Engineering Standards
Table of Contents
- Philosophy
- Golang
- Testing
- Repository & Build
- API Design
- Infrastructure
- Observability
- Security & Compliance
- Documentation
- CI/CD
- For AI Agents
Philosophy
Security, reliability, and compliance are non-negotiable. Every line of code is a potential attack vector or compliance violation. Move deliberately, not fast. Test all assumptions.
Craftsmanship
Excellence is a muscle. The more you exercise it, the stronger it becomes. “Doing it right” gets faster with practice, and faster work becomes better with repetition. That’s mastery: producing high-quality work with less effort than it takes a beginner to pick up the tools.
Write every line of code as if you’ll publish it under your own name.

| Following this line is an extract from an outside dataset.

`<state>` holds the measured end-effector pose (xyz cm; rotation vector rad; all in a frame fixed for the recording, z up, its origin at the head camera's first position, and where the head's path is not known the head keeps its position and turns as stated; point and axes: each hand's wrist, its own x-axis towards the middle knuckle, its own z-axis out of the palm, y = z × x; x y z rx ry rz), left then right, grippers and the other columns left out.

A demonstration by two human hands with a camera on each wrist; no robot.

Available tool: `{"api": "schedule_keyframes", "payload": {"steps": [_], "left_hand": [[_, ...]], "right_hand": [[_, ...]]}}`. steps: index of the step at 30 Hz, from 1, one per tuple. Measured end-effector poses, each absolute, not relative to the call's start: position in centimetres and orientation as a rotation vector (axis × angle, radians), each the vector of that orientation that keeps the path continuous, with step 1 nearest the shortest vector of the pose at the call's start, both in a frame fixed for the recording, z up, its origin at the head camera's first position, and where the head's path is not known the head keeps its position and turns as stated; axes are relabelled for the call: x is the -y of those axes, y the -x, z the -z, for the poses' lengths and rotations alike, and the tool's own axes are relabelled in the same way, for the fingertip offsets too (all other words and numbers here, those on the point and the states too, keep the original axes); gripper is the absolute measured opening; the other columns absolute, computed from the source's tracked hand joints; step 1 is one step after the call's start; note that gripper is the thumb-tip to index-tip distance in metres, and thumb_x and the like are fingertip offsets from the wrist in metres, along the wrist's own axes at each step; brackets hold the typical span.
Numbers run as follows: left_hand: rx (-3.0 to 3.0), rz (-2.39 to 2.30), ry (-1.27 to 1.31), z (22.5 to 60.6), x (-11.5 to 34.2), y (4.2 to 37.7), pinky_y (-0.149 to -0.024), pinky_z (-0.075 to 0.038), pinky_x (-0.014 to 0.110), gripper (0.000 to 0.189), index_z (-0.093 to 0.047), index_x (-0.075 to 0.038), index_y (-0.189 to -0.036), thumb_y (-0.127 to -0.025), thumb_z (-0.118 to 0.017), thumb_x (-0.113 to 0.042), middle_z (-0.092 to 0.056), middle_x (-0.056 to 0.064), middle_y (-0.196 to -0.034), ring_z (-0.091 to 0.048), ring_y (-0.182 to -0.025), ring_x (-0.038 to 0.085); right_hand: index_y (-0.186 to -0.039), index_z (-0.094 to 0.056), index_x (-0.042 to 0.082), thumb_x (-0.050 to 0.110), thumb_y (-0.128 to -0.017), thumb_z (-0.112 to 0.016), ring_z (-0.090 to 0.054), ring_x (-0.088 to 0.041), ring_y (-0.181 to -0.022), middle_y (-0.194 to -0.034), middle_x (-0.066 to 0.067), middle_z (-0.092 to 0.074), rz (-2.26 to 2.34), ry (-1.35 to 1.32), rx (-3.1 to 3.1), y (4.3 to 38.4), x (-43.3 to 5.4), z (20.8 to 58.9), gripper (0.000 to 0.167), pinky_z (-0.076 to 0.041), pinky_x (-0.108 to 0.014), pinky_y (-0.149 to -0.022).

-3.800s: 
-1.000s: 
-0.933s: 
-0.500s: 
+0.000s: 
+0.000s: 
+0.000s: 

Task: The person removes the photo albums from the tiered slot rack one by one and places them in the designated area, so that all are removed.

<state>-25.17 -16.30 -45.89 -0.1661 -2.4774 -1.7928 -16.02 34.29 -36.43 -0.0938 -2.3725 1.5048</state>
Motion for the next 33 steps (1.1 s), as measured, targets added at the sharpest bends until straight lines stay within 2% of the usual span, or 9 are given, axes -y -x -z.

Even if a repo will “never see the light of day,” you owe it to yourself and your successors to maintain excellence. Git is forever. If your name is on it, make it count.
Reusability
Design code so it can be reused and refactored quickly. This isn’t about perfection—it’s about making it easy for your future self to swap out clunky implementations in 5-10 minutes of free time.
Technical debt doesn’t get paid down due to lack of desire; it persists due to lack of time. Front-load your pain by writing tests and modular code. If refactoring is easy and provable through tests, it will get done.
Golang
Go Proverbs
The language’s author said it best: https://go-proverbs.github.io/
Key proverbs:
- interface{} says nothing — Use real interfaces with actual types
- Clear is better than clever — Your 3AM self will thank you
- Errors are values — Use them, don’t just check them
- Don’t panic — Handle errors gracefully
- A little copying is better than a little dependency
Idiom
Go is interface-oriented, not object-oriented. This is subtle but fundamental. Each language has syntax, but also idiom. Learn both, or you’re missing out on what makes the language worth using.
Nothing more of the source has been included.